Para comprender el papel que tuvo el dueño de aquel pie en esta evolución, les falta el cráneo. Fred Spoor del Museo de Historia Natural de Londres lo resume en un comentario sobre el estudio también publicado en Nature. “Atribuir huesos de extremidades o del tronco a una especie es una cuestión de probabilidad, a menos que sean parte de un esqueleto individual que conserve características diagnósticas de la especie, que suelen ser exclusivas del cráneo”, escribe.
Aún más escéptica es Leslea Hlusko, paleobióloga del Centro Nacional de Investigación sobre la Evolución Humana (Cenieh) y experta en variaciones dentales de los primeros homínidos. Su primera objeción se centra en el bipedismo. “El dilema radica en la dificultad de interpretar de manera concluyente el ángulo del dedo gordo desde la base del pie, basándose solo en el metatarsiano. Se necesita el hueso con el que se articula: el cuneiforme”, sostiene en un correo. Y estos huesos aún no han sido encontrados en Woranso-Mille.
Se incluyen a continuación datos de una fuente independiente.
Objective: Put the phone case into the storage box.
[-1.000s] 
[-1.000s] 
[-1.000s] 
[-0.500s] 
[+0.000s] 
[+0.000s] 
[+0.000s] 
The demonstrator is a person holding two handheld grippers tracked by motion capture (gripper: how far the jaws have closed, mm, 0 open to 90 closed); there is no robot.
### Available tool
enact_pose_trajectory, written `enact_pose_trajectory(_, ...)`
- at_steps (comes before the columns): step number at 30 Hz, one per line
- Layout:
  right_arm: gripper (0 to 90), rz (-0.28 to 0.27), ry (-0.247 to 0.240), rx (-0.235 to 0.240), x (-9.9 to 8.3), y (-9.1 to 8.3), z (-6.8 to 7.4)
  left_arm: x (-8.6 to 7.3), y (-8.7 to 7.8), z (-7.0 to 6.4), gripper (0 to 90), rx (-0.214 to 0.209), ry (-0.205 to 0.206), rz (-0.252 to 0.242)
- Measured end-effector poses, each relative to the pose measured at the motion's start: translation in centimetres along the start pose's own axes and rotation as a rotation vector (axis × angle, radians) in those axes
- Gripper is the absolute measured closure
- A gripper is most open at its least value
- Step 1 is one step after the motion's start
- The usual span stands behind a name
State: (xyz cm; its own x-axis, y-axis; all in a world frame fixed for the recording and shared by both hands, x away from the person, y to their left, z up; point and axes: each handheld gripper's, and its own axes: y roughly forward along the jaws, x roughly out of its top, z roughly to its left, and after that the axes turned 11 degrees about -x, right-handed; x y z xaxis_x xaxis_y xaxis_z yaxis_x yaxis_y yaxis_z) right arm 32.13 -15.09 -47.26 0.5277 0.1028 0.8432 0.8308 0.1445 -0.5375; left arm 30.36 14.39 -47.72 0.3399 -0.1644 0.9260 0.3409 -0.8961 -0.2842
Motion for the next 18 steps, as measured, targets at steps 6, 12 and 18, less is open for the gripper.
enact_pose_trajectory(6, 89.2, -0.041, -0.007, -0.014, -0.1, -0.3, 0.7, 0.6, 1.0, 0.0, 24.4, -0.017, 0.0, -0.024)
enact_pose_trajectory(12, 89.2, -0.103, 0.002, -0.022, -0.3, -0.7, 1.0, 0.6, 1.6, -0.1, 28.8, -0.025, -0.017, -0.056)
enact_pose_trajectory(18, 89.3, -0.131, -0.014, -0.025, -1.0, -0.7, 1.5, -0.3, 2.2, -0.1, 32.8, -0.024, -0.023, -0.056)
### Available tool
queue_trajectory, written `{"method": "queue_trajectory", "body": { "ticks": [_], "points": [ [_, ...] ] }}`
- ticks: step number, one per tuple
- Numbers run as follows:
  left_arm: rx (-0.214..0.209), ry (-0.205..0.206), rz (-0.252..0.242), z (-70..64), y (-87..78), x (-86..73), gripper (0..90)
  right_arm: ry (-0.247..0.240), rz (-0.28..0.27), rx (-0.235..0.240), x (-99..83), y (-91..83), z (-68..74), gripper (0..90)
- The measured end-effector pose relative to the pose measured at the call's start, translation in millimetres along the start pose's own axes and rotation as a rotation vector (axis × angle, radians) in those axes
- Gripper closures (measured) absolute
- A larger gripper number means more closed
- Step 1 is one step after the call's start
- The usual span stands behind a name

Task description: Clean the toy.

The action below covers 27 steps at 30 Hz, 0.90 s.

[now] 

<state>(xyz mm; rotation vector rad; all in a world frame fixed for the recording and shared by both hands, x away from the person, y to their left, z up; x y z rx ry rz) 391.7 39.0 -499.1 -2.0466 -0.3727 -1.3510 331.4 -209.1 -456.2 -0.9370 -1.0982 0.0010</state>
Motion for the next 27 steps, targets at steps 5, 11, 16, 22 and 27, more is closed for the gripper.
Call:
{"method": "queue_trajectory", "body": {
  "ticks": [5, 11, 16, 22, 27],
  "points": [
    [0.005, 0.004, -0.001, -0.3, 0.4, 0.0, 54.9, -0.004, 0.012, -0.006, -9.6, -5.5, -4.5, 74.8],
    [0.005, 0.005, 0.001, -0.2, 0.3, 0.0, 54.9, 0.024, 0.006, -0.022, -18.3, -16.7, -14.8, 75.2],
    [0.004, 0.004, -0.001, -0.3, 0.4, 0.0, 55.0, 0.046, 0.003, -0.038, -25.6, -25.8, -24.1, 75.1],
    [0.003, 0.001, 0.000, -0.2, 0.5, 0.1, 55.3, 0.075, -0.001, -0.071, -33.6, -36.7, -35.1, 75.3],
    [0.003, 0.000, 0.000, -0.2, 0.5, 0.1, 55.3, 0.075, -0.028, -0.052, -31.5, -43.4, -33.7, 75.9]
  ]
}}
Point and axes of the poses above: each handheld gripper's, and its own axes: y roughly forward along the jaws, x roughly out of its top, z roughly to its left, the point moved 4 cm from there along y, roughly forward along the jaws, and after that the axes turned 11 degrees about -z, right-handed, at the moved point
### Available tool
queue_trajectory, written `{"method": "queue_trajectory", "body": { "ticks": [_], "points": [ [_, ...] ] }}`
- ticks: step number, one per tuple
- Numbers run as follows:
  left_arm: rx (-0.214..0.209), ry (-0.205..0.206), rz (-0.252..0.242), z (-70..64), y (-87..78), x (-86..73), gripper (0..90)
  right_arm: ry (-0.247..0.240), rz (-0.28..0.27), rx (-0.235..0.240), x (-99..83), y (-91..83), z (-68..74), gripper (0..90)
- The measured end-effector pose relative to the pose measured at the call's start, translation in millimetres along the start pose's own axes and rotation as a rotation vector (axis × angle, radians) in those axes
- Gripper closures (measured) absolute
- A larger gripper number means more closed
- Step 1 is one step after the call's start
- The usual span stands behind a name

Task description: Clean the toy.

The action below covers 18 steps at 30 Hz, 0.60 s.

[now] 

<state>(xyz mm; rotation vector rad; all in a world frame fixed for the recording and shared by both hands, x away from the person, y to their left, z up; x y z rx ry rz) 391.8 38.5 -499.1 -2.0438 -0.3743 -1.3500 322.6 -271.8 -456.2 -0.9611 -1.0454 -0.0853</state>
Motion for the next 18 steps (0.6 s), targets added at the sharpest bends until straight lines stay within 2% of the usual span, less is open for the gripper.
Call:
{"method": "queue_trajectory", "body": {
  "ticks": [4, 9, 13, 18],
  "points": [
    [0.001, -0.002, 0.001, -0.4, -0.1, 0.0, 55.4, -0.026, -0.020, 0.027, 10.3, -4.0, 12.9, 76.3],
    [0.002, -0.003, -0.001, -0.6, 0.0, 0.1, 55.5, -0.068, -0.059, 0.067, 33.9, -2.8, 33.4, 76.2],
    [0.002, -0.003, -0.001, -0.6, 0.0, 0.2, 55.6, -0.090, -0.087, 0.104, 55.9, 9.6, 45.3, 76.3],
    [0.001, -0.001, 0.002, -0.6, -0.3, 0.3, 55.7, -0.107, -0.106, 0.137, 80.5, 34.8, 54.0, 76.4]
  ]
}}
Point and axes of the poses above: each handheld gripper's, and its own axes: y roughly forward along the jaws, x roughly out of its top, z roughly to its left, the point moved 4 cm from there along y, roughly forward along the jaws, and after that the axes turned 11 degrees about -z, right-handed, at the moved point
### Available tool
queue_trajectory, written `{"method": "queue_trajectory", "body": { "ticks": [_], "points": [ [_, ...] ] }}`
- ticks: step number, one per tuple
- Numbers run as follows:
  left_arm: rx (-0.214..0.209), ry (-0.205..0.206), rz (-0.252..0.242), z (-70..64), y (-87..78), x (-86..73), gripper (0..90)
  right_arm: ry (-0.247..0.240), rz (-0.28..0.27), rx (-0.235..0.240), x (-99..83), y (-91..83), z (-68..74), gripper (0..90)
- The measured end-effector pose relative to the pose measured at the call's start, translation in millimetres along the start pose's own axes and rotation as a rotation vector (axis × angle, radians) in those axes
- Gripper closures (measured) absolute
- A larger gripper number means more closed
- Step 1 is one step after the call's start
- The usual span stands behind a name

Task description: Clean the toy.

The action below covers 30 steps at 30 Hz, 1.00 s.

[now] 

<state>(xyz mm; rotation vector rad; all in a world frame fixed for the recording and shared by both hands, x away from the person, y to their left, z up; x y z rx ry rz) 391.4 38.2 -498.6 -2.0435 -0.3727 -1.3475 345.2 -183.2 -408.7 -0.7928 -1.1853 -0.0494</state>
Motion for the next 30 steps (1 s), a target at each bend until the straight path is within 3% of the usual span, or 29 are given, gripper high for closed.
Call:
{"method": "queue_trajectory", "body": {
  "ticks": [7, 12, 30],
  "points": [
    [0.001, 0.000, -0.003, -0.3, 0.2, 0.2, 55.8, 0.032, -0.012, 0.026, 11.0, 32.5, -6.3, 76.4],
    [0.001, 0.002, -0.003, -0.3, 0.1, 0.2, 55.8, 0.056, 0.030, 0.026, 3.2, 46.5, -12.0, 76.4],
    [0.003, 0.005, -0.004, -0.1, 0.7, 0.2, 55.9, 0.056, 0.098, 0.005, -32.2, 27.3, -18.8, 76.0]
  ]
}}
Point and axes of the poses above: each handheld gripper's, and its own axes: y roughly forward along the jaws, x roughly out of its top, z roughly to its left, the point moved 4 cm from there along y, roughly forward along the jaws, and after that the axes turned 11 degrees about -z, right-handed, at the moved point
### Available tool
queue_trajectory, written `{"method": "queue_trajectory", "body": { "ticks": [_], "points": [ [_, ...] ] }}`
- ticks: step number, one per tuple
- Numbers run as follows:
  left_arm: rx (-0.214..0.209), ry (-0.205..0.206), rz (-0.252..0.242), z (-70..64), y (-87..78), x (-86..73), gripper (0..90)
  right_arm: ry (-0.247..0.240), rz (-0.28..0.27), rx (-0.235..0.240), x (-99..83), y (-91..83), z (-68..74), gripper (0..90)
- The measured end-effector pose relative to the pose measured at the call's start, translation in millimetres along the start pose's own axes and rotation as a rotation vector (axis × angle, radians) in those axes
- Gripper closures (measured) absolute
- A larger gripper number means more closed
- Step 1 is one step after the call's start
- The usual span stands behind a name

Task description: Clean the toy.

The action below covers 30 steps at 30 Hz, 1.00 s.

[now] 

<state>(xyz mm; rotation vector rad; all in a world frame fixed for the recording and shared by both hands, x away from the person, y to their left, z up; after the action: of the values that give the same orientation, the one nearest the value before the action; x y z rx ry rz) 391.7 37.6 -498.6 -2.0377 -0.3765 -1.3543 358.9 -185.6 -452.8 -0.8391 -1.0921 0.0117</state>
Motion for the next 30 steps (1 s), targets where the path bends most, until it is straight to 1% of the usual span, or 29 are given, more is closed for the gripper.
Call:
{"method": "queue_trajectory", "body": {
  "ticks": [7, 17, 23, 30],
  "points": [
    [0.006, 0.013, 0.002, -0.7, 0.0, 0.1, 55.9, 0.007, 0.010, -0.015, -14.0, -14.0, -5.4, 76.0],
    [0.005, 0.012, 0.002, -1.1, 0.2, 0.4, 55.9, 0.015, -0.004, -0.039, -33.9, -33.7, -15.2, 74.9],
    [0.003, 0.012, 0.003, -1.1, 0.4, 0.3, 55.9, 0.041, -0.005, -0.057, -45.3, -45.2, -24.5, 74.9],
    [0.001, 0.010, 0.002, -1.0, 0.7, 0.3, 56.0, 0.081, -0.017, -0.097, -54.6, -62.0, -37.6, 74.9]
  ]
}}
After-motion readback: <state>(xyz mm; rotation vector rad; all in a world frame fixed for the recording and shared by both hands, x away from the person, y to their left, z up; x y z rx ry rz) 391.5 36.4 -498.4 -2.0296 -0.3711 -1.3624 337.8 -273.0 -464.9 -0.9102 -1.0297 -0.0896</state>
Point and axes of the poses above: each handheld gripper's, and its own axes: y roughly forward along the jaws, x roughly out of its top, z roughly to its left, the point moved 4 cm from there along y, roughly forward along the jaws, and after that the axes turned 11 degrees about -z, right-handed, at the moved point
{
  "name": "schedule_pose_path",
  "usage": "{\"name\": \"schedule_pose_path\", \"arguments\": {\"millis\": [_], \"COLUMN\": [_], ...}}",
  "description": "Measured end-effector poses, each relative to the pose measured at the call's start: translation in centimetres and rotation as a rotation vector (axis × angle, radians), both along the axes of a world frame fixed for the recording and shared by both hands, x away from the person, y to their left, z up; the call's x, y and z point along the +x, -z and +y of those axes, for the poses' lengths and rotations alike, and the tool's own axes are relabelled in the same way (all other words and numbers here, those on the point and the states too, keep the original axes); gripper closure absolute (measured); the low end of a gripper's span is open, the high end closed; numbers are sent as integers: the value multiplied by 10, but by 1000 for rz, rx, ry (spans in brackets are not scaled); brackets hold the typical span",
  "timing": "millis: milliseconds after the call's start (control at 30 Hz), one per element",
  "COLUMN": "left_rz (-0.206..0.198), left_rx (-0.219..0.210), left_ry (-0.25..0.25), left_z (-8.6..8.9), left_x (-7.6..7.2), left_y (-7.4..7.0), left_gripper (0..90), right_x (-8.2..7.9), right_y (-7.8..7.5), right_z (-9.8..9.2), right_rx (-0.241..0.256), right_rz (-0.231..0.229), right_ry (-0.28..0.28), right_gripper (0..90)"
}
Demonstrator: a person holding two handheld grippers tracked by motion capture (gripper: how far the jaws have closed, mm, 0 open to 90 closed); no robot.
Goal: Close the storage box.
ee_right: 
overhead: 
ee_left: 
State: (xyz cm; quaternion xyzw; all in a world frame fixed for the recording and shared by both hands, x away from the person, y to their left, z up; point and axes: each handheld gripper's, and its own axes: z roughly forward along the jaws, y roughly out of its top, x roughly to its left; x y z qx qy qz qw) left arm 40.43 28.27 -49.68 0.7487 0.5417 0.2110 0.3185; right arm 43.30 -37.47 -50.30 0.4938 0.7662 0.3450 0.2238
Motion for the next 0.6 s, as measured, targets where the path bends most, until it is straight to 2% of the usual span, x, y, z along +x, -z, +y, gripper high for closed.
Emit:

“Sería extraordinario que dos simios con apariencia casi idéntica vivieran uno al lado del otro sin cruzarse”, reconoce Hlusko, algo que no se ha observado “en los primates actuales, por lo que soy sumamente escéptica ante estas interpretaciones de una diversidad biológica extrema”, añade. Aunque la científica del Cenieh destaca los nuevos hallazgos, enfatiza que “la evidencia fósil es nuestra única fuente de información sobre la apariencia de estos animales y sobre cuándo y dónde habitaron”. Y concluye sobre el nuevo estudio: “No proporciona ninguna nueva perspectiva sobre la biología de nuestros ancestros hace 3,5 millones de años; para eso, aún requerimos más fósiles”. Habrá que esperar a la aparición de un cráneo de A. deyiremeda.